■ **WORK ITEM**: Copy out each line in the material below that has the word "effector".

■ **DATA SECTION**:
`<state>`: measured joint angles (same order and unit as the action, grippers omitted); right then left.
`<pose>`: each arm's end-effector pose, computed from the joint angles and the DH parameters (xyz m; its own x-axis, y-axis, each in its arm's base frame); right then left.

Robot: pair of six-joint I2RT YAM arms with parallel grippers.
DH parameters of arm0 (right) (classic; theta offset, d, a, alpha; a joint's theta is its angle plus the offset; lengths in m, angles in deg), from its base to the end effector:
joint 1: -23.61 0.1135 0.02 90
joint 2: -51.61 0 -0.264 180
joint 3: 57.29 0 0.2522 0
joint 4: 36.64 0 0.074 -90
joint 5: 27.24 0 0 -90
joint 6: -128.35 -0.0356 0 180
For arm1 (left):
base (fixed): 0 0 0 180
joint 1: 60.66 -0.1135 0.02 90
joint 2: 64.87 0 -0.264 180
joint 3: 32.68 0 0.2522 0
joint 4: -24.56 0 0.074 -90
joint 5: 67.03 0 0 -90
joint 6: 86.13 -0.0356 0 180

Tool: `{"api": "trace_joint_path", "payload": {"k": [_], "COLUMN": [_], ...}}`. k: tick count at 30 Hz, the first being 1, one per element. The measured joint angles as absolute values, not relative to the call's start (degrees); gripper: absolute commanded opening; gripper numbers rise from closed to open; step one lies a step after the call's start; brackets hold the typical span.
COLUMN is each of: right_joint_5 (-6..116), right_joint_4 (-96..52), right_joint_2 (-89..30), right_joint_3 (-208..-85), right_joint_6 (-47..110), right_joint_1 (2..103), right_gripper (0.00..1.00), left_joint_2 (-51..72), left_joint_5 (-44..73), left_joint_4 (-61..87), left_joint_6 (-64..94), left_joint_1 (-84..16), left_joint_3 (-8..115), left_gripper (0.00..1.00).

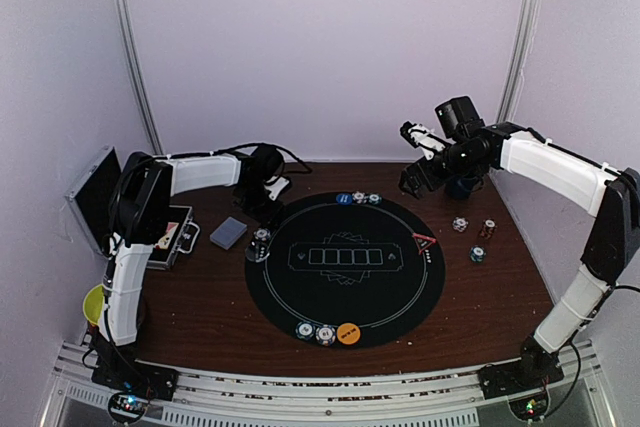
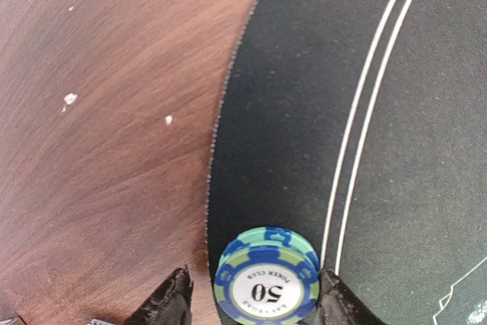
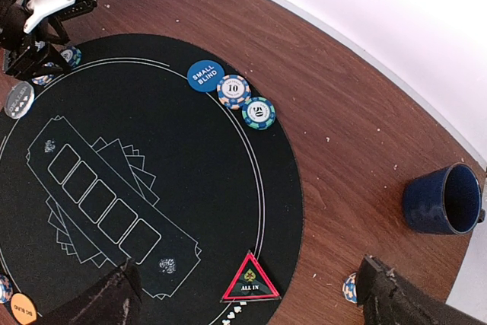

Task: Distribute texas hold em gaming equipment
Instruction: Adjust the poker chips pile in the dealer area.

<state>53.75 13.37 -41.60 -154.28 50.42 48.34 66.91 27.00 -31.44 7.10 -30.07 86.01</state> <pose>0.3264 0.1565 0.3149 -0.5344 -0.4735 -0.7001 -0.6374 0.7698 -0.0341 0.4150 -0.2424 0.1509 -0.8302 0.4255 -0.3600 0.4400 0.8969 0.0454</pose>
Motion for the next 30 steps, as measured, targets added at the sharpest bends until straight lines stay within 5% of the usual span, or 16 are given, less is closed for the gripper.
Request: {"api": "trace_joint_path", "payload": {"k": [12, 22, 30], "right_joint_5": [53.7, 54.6, 55.3], "right_joint_4": [13.4, 13.3, 13.3], "right_joint_2": [-41.6, -41.4, -40.8], "right_joint_3": [-154.3, -154.0, -154.0], "right_joint_6": [50.4, 50.4, 50.5], "right_joint_1": [48.3, 48.3, 43.5], "right_gripper": [1.00, 1.00, 1.00], "left_joint_2": [66.8, 56.8, 37.9], "left_joint_5": [27.7, 29.5, 37.2], "left_joint_4": [-32.3, -32.7, -31.1], "left_joint_6": [7.2, 9.3, 13.8], "left_joint_1": [-30.4, -30.3, -29.7], "left_joint_3": [88.4, 89.8, 77.6], "left_gripper": [0.98, 0.98, 0.98]}}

■ **WRITTEN RESPONSE**:
`<pose>`: each arm's end-effector pose, computed from the joint angles and the DH parameters (xyz m; its own x-axis, y-axis, each in its arm's base frame); right then left.
DH parameters of arm0 (right) (classic; theta offset, d, a, alpha; a joint's theta is its angle plus the offset; lengths in m, angles in deg), from its base to the end effector:

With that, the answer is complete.